The sooner she rid herself of him, the better. She cursed herself for not just stealing his pistol back at the theater and leaving them all behind.
That would’ve been the smarter move.
But it was too late, now. All she could do was figure out what to do going forward.
In her head, she ticked off the new plan: rescue her sister; get Shay to a hospital outside the hot zone; head west to the Tamiami Trail without being accosted by Maddox or any other desperate souls; lose Logan; make it to the cabin with Eden.
That was it. She had no thought beyond immediate safety.
Once they were at Ezra’s where they belonged, she’d create a new plan—one for their future.
Dakota stopped suddenly. Her entire body stiffened. “What is that?”
Logan Garcia already regretted his decision to leave the theater.

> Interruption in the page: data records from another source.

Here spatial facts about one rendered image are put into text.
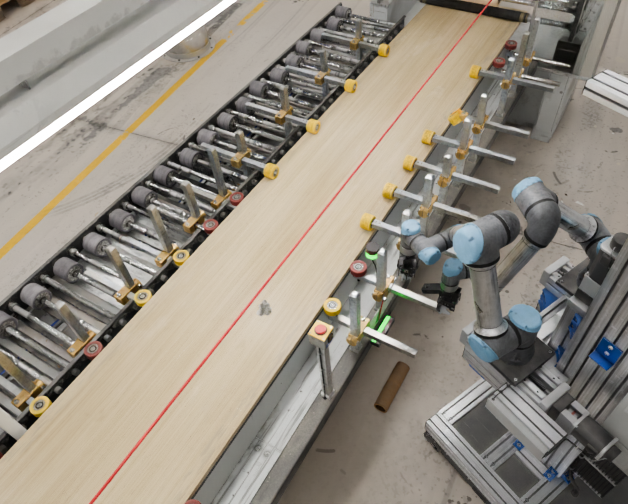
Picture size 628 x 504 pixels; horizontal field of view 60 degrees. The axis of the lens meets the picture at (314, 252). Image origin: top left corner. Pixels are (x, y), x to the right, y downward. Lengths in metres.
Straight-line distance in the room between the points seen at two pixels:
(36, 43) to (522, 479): 2.61
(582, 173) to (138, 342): 3.50
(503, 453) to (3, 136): 2.51
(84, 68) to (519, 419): 1.81
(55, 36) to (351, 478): 2.50
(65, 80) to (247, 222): 1.79
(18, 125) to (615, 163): 4.35
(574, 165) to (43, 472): 4.05
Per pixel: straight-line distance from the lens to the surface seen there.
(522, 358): 2.19
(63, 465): 2.40
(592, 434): 2.23
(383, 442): 3.13
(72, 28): 1.20
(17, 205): 5.01
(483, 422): 3.01
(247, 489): 2.44
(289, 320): 2.43
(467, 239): 1.75
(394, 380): 3.19
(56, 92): 1.18
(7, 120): 1.14
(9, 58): 1.13
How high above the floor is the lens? 2.92
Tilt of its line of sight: 49 degrees down
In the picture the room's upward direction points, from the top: 6 degrees counter-clockwise
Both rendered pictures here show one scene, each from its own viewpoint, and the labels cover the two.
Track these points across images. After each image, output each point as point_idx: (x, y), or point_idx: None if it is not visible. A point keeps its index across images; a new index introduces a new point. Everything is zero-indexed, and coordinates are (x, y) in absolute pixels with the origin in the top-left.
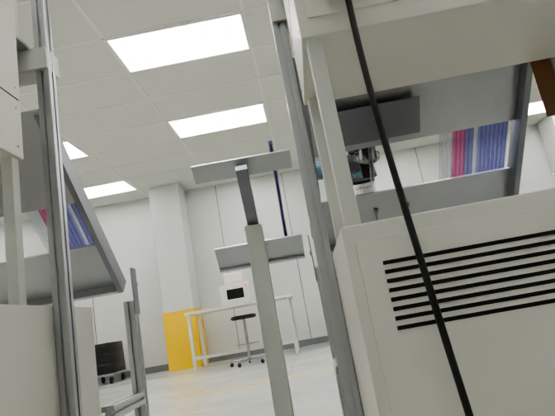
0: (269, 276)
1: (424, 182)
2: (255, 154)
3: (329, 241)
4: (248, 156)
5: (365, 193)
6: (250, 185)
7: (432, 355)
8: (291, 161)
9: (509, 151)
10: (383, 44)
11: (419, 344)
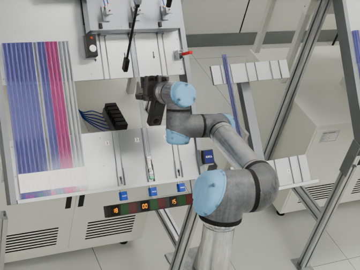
0: (227, 162)
1: (95, 132)
2: (237, 64)
3: (146, 101)
4: (242, 63)
5: (151, 127)
6: (237, 85)
7: None
8: (211, 78)
9: (6, 123)
10: None
11: None
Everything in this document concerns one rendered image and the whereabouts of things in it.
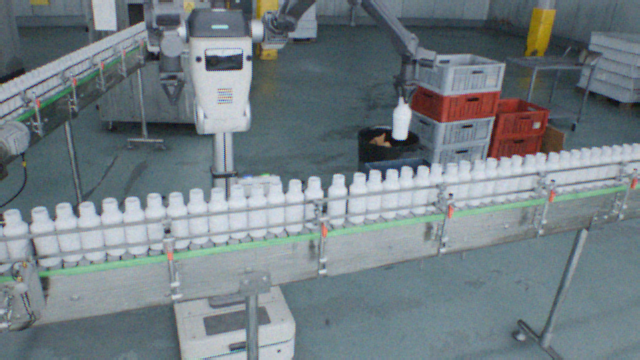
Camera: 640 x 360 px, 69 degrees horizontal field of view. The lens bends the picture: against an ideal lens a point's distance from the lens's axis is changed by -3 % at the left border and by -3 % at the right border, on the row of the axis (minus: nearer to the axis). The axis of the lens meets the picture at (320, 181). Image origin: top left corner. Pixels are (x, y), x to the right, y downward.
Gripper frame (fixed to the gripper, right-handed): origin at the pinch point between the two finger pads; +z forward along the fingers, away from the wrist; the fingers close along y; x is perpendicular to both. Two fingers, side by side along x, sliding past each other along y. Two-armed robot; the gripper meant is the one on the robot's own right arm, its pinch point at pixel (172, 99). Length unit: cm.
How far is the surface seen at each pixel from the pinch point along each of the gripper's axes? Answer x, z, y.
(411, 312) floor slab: 123, 139, -35
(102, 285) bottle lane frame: -25, 47, 21
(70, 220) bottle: -30.2, 27.1, 16.5
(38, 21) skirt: -229, 131, -1182
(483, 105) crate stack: 251, 62, -161
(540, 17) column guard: 794, 45, -673
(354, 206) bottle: 53, 33, 18
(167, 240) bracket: -5.8, 31.1, 26.5
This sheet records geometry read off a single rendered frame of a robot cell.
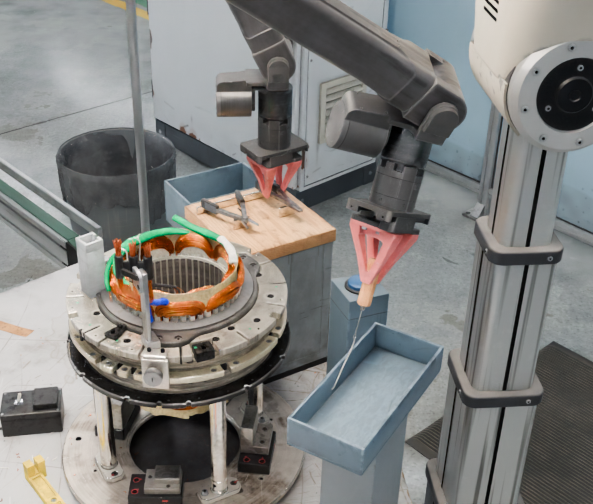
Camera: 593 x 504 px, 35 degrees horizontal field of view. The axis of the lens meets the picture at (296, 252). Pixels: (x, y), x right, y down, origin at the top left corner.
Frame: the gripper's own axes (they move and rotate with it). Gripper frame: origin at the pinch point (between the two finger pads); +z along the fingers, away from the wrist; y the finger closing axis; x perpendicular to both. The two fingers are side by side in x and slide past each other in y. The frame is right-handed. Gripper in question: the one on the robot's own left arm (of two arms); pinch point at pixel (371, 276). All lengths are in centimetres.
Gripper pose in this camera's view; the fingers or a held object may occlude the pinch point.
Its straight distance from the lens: 116.4
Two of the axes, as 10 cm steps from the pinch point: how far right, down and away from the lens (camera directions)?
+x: 7.7, 3.1, -5.6
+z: -2.5, 9.5, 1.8
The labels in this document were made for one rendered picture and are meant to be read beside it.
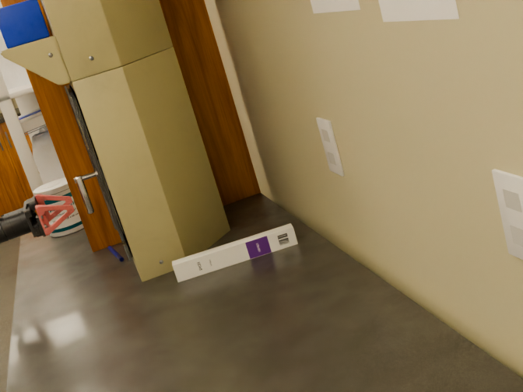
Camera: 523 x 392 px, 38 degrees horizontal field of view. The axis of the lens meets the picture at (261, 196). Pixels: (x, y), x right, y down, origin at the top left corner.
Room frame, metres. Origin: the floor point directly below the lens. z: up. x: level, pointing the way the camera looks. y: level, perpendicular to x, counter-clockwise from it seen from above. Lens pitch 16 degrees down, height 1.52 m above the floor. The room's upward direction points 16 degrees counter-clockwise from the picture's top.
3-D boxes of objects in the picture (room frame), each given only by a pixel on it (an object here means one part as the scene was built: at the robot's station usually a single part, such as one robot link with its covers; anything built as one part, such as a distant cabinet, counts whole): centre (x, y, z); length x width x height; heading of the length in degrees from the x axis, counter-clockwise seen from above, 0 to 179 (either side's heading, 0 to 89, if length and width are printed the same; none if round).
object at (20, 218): (1.64, 0.52, 1.15); 0.10 x 0.07 x 0.07; 12
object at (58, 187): (2.30, 0.60, 1.01); 0.13 x 0.13 x 0.15
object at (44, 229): (1.63, 0.45, 1.15); 0.09 x 0.07 x 0.07; 102
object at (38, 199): (1.69, 0.46, 1.15); 0.09 x 0.07 x 0.07; 102
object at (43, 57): (1.78, 0.40, 1.46); 0.32 x 0.11 x 0.10; 12
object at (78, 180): (1.68, 0.36, 1.17); 0.05 x 0.03 x 0.10; 102
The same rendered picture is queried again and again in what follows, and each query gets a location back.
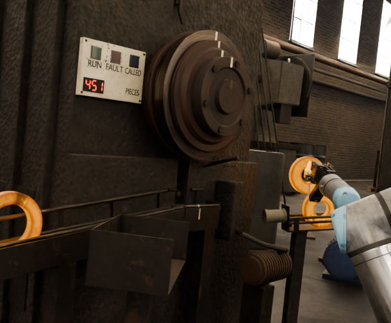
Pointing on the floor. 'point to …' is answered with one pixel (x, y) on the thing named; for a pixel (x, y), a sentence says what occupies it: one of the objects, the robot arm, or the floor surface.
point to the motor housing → (261, 283)
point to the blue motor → (338, 265)
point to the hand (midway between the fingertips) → (307, 170)
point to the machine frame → (99, 143)
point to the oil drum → (266, 193)
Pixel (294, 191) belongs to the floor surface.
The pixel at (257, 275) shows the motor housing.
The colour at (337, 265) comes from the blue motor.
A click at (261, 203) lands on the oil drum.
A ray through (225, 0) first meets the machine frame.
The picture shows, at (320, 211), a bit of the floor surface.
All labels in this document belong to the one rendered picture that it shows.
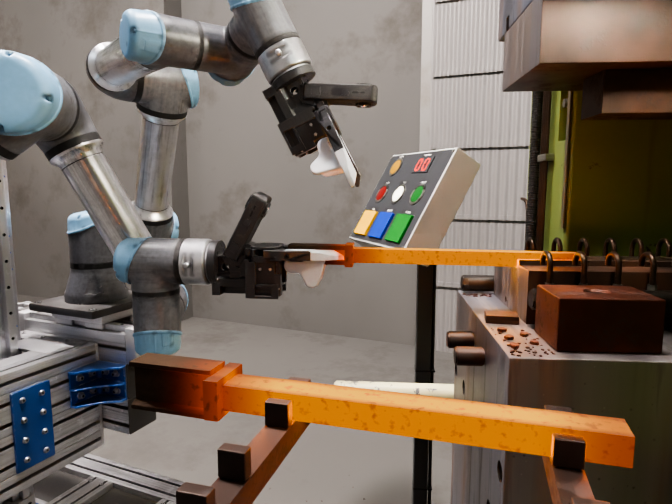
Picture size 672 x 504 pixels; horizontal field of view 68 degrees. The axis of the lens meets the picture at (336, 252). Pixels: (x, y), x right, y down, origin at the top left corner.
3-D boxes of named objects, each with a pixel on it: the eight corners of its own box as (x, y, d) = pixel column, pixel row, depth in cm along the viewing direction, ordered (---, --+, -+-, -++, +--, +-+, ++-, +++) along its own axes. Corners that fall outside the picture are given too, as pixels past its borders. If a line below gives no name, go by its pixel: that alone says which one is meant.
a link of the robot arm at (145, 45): (69, 43, 109) (129, -15, 71) (123, 51, 116) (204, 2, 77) (72, 99, 111) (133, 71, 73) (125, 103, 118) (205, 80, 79)
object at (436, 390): (333, 405, 119) (333, 383, 118) (335, 395, 124) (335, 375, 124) (523, 411, 116) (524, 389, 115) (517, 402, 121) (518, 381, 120)
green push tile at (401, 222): (397, 242, 118) (411, 214, 119) (383, 239, 125) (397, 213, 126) (402, 245, 119) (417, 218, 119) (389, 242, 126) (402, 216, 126)
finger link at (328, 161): (324, 201, 73) (307, 157, 78) (361, 183, 72) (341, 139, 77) (316, 190, 70) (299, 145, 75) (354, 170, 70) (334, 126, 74)
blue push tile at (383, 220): (379, 238, 127) (392, 212, 128) (367, 235, 135) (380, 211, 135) (384, 241, 128) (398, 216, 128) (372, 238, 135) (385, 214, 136)
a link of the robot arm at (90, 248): (65, 260, 132) (61, 208, 130) (119, 255, 139) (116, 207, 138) (73, 265, 122) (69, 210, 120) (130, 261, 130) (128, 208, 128)
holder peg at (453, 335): (448, 350, 78) (448, 333, 77) (445, 345, 80) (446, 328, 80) (474, 351, 77) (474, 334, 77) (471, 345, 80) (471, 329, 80)
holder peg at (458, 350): (455, 368, 70) (456, 349, 70) (452, 361, 73) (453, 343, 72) (484, 369, 70) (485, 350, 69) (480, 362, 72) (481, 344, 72)
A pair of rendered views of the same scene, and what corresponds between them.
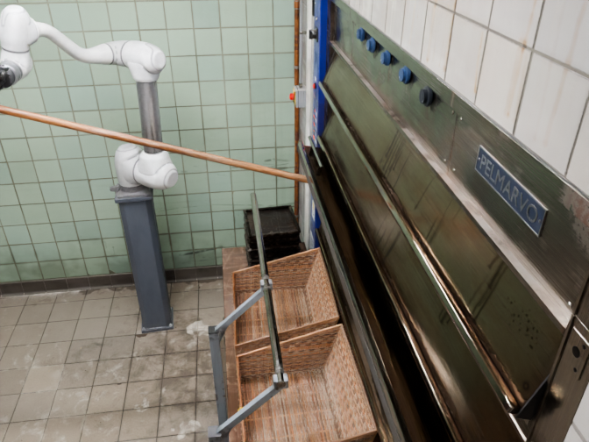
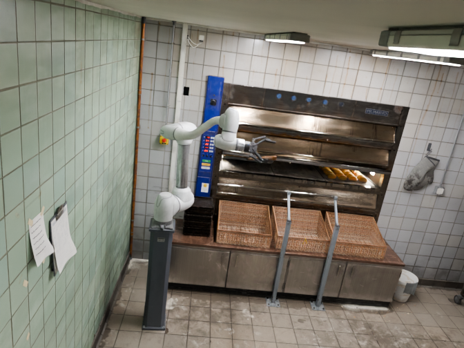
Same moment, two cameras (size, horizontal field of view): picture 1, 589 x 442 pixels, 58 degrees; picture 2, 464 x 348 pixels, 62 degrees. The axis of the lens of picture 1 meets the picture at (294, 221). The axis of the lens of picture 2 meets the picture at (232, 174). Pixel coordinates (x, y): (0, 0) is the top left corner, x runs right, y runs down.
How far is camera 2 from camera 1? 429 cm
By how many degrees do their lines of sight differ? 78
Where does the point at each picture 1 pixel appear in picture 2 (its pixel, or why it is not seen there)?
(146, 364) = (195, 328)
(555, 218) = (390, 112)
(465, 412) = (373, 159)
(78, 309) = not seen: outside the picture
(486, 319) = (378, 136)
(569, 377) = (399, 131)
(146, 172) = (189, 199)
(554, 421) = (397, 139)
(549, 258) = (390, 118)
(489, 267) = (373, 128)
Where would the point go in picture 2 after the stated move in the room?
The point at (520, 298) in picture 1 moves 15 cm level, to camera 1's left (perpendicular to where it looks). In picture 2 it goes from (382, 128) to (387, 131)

The sweltering heat was nearly intolerable. His sweat-damp clothes clung to his body, and the scorched air felt like it was choking him, cutting off his breath.
That all-too-familiar thirst burned in his throat, buzzed in his head.
The world was too real, too harsh.
He was far too sober. He needed to wash all this horror away.
Keeping the pistol in his right hand, he pulled out his flask with his left and gulped down several swallows. The cheap liquor burned all the way down. At this rate, he’d need to find another store to scavenge to keep up his supply.
They’d slowed down for Shay. Julio slung his arm through hers, helping her along as Shay leaned heavily on him. Still, they both lagged behind.
They made an unlikely pairing—Shay tall and willowy, at least 5’10, her wild coils framing delicate features, her rich brown skin beaded with sweat, beautiful despite the heat and her head wound; and Julio, a heavy-set Cuban in his fifties, 5’8 at most, red-faced and huffing.
“Sorry,” Julio panted. He pressed one hand over his soft, heaving belly. “I spend my days slinging bottles and concocting exotic drinks behind a bar. I’m not cut out for this.”
“None of us are,” Dakota said darkly.